Ongoing investigative hypotheses, administrative and judicial proceedings are valid reasons for data maintenance and, regardless of consent, storage periods may be extended in such cases.
EW2Health reserves the right to store the data until the end of the prescribed and/or expiration period of lawsuits, as stipulated by law.
8. What are your rights?
Under the General Data Protection Act, the data subject is guaranteed, among others, the right of access, update, portability, rectification, or deletion of their Personal Data, upon written request addressed to the Data Protection Officer (DPO) at firstname.lastname@example.org (Brazil) and email@example.com (outside Brazil).
These requests can be exercised free of charge and answered as soon as possible and always within 15 (fifteen) days.
9. About international data transfer
Depending on your location, data transfers may involve transferring and storing your information in a country other than your own. You have the right to learn about the security measures taken by us to protect your information. If such a transfer occurs, you can find out more by checking the relevant sections of this document or by consulting us using the information provided in the contact section on the website or via firstname.lastname@example.org (Brazil) and email@example.com (outside Brazil).

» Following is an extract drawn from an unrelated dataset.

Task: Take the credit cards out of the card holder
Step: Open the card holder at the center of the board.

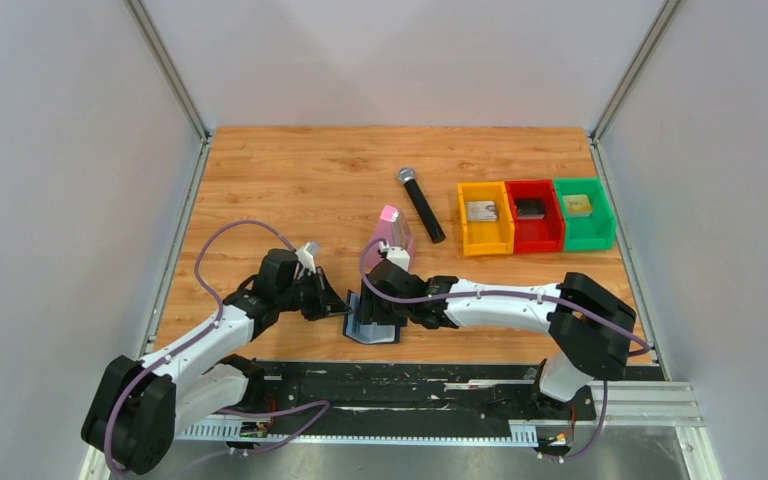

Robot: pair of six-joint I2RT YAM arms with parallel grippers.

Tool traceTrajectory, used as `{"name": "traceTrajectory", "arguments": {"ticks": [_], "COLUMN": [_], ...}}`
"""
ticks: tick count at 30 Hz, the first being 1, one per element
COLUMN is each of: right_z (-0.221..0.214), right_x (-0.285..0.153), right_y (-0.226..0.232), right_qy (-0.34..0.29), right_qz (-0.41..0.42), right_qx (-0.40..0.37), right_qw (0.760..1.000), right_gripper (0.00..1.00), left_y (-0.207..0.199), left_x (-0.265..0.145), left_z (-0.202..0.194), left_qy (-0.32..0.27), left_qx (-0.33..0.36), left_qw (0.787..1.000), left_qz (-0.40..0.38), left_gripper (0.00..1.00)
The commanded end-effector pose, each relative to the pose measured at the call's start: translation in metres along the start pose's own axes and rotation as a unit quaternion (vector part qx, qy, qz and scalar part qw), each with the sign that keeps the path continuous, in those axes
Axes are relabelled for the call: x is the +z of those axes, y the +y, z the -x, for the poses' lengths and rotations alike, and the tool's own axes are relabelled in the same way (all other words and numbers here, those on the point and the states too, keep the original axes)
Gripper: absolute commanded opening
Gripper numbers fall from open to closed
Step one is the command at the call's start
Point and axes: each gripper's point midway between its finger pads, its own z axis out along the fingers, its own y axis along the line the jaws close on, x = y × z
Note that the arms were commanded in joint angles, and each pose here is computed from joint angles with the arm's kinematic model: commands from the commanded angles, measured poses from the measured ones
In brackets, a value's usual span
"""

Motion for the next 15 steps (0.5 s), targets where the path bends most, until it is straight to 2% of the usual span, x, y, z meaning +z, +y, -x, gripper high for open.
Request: {"name": "traceTrajectory", "arguments": {"ticks": [1, 4, 11, 15], "right_z": [0.006, 0.004, 0.0, 0.002], "right_x": [-0.002, -0.007, -0.016, -0.019], "right_y": [0.0, -0.013, -0.03, -0.036], "right_qy": [-0.01, -0.015, -0.018, -0.024], "right_qz": [0.002, -0.014, -0.038, -0.053], "right_qx": [0.013, 0.016, 0.018, 0.015], "right_qw": [1.0, 1.0, 0.999, 0.998], "right_gripper": [0.47, 0.43, 0.42, 0.47], "left_y": [-0.009, -0.007, -0.006, -0.005], "left_x": [-0.001, 0.0, 0.0, 0.0], "left_z": [0.006, 0.005, 0.006, 0.005], "left_qy": [-0.012, -0.011, -0.012, -0.011], "left_qx": [0.012, 0.014, 0.016, 0.016], "left_qw": [1.0, 1.0, 1.0, 1.0], "left_qz": [-0.017, -0.014, -0.01, -0.009], "left_gripper": [0.0, 0.0, 0.0, 0.0]}}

10. About data from children/minors
Our apps are developed to be used by people 18+ years old. We do not knowingly collect or process any personal information from people younger than 18 years old. If you are under the age of 18, do not submit any personal information through our mobile app or service. We encourage parents and legal guardians to monitor their children's Internet usage and help comply with this Notice by instructing their children never to provide Personal Information through our Mobile App or Service without their permission. If you have reason to believe that a person under the age of 18 has provided us with personal information through our mobile app or service, please contact us.
11. Changes to this Privacy Notice
We reserve the right to modify this Privacy Notice at any time. It is therefore recommended that users and visitors review it regularly. Changes and clarifications will take effect immediately after publication on the platform.
12. Jurisdiction for conflict resolution
Brazilian law will be fully applied to the settlement of disputes arising from the services rendered in Brazil. Any disputes must be filed in the City Court of Santo André, São Paulo.
Dutch law will be fully applied to the settlement of disputes arising from the services rendered outside Brazil. Any disputes must be filed in the Courts of The Hague, The Netherlands.